**What you need to do**
Once you have read the listing, output it exactly and completely.

**Data below**
--------
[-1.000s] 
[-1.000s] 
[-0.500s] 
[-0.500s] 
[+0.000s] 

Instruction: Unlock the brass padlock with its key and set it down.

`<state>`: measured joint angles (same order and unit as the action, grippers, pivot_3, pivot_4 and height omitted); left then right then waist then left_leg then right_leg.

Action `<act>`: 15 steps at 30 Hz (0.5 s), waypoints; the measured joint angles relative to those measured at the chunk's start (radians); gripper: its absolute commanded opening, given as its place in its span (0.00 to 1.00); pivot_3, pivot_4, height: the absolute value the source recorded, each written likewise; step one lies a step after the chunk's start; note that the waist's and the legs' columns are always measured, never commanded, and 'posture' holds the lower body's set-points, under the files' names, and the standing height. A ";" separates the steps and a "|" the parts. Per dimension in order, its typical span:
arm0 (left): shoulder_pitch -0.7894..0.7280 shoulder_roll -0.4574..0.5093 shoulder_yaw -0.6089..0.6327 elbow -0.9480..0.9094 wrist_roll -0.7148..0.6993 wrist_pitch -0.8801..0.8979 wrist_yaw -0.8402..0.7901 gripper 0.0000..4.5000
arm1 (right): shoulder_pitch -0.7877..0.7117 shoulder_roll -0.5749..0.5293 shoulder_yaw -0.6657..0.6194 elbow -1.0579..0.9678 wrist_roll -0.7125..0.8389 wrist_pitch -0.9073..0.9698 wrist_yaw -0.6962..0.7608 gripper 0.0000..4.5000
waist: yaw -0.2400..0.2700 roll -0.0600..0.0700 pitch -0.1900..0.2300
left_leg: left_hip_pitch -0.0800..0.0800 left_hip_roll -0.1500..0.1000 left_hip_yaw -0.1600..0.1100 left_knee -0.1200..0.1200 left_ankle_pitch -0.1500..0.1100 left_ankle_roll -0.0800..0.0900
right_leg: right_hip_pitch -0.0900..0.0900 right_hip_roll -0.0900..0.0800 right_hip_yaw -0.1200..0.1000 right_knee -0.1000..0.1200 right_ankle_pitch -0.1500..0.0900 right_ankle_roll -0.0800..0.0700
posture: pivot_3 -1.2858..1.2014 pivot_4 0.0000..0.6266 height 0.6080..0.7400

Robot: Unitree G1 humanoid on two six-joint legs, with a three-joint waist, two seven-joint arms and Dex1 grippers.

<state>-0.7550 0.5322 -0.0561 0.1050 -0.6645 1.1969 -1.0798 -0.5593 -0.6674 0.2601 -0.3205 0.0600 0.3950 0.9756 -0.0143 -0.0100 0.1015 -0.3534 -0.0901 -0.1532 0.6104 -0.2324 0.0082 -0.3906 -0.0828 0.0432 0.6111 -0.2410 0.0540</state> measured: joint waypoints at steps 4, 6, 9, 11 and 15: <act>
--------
**Answer box**
[-1.000s] 
[-1.000s] 
[-0.500s] 
[-0.500s] 
[+0.000s] 

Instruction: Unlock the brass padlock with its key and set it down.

`<state>`: measured joint angles (same order and unit as the action, grippers, pivot_3, pivot_4 and height omitted); left then right then waist then left_leg then right_leg.

Action `<act>`: 15 steps at 30 Hz (0.5 s), waypoints; the measured joint angles relative to those measured at the chunk's start (radians); gripper: its absolute commanded opening, given as its place in its span (0.00 to 1.00); pivot_3, pivot_4, height: the absolute value the source recorded, each written likewise; step one lies a step after the chunk's start; note that the waist's and the legs' columns are always measured, never commanded, and 'posture' holds the lower body's set-points, under the files' names, and the standing height. A ";" separates the steps and a "|" the parts. Per dimension in order, its typical span:
arm0 (left): shoulder_pitch -0.7894..0.7280 shoulder_roll -0.4574..0.5093 shoulder_yaw -0.6089..0.6327 elbow -0.9480..0.9094 wrist_roll -0.7148..0.6993 wrist_pitch -0.8801..0.8979 wrist_yaw -0.8402..0.7901 gripper 0.0000..4.5000
arm1 (right): shoulder_pitch -0.7877..0.7117 shoulder_roll -0.5749..0.5293 shoulder_yaw -0.6657..0.6194 elbow -1.0579..0.9678 wrist_roll -0.7125..0.8389 wrist_pitch -0.9073..0.9698 wrist_yaw -0.6962..0.7608 gripper 0.0000..4.5000
waist: yaw -0.2400..0.2700 roll -0.0600..0.0700 pitch -0.1900..0.2300
left_leg: left_hip_pitch -0.0800..0.0800 left_hip_roll -0.1500..0.1000 left_hip_yaw -0.1600..0.1100 left_knee -0.1200..0.1200 left_ankle_pitch -0.1500..0.1100 left_ankle_roll -0.0800..0.0900
right_leg: right_hip_pitch -0.0900..0.0900 right_hip_roll -0.0900..0.0800 right_hip_yaw -0.1200..0.1000 right_knee -0.1000..0.1200 right_ankle_pitch -0.1500..0.0900 right_ankle_roll -0.0800..0.0700
posture: pivot_3 -1.2858..1.2014 pivot_4 0.0000..0.6266 height 0.6080..0.7400

Robot: Unitree G1 humanoid on two six-joint legs, with a three-joint waist, two seven-joint arms and Dex1 grippers.

<state>-0.7550 0.5322 -0.0561 0.1050 -0.6645 1.1969 -1.0798 -0.5593 -0.6674 0.2601 -0.3205 0.0600 0.3950 0.9756 -0.0143 -0.0100 0.1015 -0.3534 -0.0901 -0.1532 0.6104 -0.2324 0.0082 -0.3906 -0.0828 0.0432 0.6111 -0.2410 0.0540</state> measured: joint waypoints at steps 4, 6, 9, 11 and 15: <act>

Nothing remains open in this exercise.